Lloyds Bank Corporate Markets is the investment banking arm of Lloyds Banking Group. LBCM has two primary investment banking functions: Capital Markets - under which Debt Capital Markets, private side derivatives, and Securitised Products sit - and Financial Markets - the interest rates, currency, inflation and gilts, flow sales and trading business. 

LBCM was created in 2017, to comply with the Financial Services (Banking Reform) Act 2013. The Act implements the Independent Commission on Banking recommendation that essential banking services are separated from investment banking activities by 2019.

Operations
The non ring-fenced entity also incorporates the business undertaken by Lloyds Bank International and the Group’s branches in the United States, Singapore and the Crown Dependencies.

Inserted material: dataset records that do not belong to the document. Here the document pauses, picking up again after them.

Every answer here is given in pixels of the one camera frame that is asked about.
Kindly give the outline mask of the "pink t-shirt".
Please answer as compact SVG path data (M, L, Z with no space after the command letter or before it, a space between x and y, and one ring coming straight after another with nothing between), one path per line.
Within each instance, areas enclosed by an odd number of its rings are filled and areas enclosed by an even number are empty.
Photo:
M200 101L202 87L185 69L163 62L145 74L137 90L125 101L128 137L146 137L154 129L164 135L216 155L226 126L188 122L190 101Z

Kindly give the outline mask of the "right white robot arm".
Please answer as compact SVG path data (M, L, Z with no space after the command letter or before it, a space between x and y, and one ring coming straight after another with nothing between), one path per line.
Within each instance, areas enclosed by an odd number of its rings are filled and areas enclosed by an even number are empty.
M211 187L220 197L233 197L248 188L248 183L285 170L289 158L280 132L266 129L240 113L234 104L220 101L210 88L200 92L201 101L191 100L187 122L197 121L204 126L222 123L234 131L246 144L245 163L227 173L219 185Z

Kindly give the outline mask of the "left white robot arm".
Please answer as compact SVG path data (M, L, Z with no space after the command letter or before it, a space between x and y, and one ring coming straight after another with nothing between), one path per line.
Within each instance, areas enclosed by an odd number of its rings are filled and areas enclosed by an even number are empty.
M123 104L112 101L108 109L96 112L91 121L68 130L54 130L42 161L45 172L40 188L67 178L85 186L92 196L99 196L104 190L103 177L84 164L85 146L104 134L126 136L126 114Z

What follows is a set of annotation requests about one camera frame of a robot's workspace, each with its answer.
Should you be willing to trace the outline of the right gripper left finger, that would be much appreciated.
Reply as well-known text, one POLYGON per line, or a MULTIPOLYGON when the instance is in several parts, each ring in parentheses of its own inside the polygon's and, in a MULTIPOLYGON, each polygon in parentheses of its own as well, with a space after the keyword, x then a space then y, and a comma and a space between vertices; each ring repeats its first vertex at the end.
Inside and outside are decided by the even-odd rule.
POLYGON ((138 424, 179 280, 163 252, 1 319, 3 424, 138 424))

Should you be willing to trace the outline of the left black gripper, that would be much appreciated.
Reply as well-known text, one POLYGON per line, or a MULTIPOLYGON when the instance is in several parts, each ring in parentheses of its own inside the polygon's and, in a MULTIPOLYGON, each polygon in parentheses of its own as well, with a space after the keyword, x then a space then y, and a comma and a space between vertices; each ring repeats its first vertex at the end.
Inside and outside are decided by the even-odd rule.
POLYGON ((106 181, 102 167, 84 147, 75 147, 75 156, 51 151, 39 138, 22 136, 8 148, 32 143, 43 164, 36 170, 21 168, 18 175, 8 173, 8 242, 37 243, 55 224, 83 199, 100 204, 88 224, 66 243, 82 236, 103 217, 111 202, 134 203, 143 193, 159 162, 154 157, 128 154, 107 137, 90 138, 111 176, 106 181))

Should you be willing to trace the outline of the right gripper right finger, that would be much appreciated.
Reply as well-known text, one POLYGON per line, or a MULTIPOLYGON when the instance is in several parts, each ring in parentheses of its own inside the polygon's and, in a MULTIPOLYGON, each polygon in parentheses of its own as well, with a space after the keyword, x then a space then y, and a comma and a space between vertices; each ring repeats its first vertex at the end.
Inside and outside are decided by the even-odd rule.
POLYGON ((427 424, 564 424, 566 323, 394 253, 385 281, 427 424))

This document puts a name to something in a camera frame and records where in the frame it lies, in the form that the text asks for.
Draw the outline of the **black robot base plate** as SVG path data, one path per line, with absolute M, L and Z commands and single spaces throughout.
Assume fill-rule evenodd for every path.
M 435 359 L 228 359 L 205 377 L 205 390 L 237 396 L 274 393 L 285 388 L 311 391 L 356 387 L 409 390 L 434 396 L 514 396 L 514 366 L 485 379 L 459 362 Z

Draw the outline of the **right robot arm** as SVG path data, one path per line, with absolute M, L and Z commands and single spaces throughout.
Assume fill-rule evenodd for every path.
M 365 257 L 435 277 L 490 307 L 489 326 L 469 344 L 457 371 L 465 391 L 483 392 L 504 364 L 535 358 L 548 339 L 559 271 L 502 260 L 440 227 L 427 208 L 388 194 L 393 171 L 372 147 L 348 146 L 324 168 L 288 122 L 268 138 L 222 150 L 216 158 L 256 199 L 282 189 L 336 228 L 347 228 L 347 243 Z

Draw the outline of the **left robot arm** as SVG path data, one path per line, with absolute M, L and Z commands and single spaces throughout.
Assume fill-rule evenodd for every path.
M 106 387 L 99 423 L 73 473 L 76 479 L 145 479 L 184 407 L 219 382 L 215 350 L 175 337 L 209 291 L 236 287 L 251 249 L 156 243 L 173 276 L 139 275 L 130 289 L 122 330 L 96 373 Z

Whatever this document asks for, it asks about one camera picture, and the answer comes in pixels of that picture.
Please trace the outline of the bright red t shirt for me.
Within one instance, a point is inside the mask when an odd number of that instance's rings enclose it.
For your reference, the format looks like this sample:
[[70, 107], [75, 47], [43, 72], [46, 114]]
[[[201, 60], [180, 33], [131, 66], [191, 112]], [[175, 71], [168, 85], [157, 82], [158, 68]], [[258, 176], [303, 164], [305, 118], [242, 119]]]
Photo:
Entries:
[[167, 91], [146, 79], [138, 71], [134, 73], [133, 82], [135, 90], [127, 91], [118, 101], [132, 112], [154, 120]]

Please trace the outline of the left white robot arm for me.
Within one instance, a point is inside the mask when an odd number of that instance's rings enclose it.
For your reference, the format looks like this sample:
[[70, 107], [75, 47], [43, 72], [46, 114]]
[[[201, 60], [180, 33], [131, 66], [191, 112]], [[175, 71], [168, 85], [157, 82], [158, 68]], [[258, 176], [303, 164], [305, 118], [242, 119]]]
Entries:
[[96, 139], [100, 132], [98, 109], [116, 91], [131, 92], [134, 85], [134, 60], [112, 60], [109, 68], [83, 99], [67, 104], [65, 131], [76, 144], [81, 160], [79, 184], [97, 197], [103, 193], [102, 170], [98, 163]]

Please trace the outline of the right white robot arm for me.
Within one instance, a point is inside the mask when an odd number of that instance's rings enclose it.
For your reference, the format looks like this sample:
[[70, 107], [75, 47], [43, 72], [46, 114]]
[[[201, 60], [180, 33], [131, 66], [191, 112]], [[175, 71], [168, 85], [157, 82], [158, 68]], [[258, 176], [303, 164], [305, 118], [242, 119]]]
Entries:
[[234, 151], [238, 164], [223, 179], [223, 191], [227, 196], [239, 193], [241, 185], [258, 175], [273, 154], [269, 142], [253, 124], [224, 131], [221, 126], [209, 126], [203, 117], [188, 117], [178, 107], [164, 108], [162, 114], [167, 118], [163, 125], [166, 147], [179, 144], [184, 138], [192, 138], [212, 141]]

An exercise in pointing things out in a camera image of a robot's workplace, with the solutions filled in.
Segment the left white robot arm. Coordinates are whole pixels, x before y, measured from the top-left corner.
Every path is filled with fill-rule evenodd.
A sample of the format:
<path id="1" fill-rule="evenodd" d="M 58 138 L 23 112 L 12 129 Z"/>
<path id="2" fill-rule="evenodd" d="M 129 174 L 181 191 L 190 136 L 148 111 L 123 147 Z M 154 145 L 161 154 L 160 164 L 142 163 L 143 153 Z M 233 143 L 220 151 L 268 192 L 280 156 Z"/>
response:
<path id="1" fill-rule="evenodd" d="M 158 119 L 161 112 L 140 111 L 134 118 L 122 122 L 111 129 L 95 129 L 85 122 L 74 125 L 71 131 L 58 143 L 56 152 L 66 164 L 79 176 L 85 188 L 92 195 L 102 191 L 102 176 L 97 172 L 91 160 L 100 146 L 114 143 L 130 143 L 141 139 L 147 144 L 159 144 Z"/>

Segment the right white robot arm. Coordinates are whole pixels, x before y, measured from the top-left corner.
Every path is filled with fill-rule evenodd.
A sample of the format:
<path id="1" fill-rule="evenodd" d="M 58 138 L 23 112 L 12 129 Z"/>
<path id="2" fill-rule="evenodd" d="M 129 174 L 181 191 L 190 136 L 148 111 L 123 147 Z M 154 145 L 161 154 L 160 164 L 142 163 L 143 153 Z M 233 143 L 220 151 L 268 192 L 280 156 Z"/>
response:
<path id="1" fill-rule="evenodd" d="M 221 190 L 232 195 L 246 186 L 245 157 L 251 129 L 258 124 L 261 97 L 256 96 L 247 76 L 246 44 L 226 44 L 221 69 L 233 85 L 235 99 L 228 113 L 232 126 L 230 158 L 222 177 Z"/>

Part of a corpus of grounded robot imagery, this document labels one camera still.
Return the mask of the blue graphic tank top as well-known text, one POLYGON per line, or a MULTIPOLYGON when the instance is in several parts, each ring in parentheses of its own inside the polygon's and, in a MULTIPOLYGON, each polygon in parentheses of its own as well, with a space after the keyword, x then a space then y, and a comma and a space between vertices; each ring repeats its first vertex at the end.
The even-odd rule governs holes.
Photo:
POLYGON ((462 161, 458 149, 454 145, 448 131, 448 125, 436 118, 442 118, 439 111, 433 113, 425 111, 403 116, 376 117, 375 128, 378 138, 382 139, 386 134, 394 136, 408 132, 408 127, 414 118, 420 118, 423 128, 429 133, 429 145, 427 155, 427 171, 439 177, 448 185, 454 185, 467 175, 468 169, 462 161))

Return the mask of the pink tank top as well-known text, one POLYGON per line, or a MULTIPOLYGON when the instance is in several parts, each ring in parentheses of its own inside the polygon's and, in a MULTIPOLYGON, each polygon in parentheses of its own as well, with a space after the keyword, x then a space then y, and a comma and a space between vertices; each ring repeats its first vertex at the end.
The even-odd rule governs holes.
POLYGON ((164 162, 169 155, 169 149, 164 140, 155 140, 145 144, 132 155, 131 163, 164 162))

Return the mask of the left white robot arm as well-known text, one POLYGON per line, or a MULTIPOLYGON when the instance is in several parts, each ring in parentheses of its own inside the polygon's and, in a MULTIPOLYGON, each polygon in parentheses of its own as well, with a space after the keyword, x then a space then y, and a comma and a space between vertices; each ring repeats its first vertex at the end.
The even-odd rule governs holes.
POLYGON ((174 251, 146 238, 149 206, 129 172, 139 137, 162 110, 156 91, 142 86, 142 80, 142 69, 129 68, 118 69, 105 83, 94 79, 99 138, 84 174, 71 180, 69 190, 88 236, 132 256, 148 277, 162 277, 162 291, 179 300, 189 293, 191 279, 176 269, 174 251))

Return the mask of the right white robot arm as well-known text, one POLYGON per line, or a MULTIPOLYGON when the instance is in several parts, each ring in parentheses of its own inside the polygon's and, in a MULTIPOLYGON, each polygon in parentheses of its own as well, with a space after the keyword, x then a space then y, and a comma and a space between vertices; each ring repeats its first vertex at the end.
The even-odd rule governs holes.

The company was authorised with restrictions in 2017 and is currently registered as a Credit Institution with the Financial Conduct Authority and Prudential Regulatory Authority. Until the restrictions are removed, it is limited in its ability to undertake or have migrated to it any regulated financial services activities. In 2018, it was reported that traders will be physically separated from their colleagues and placed in a "glass box" to comply with rules.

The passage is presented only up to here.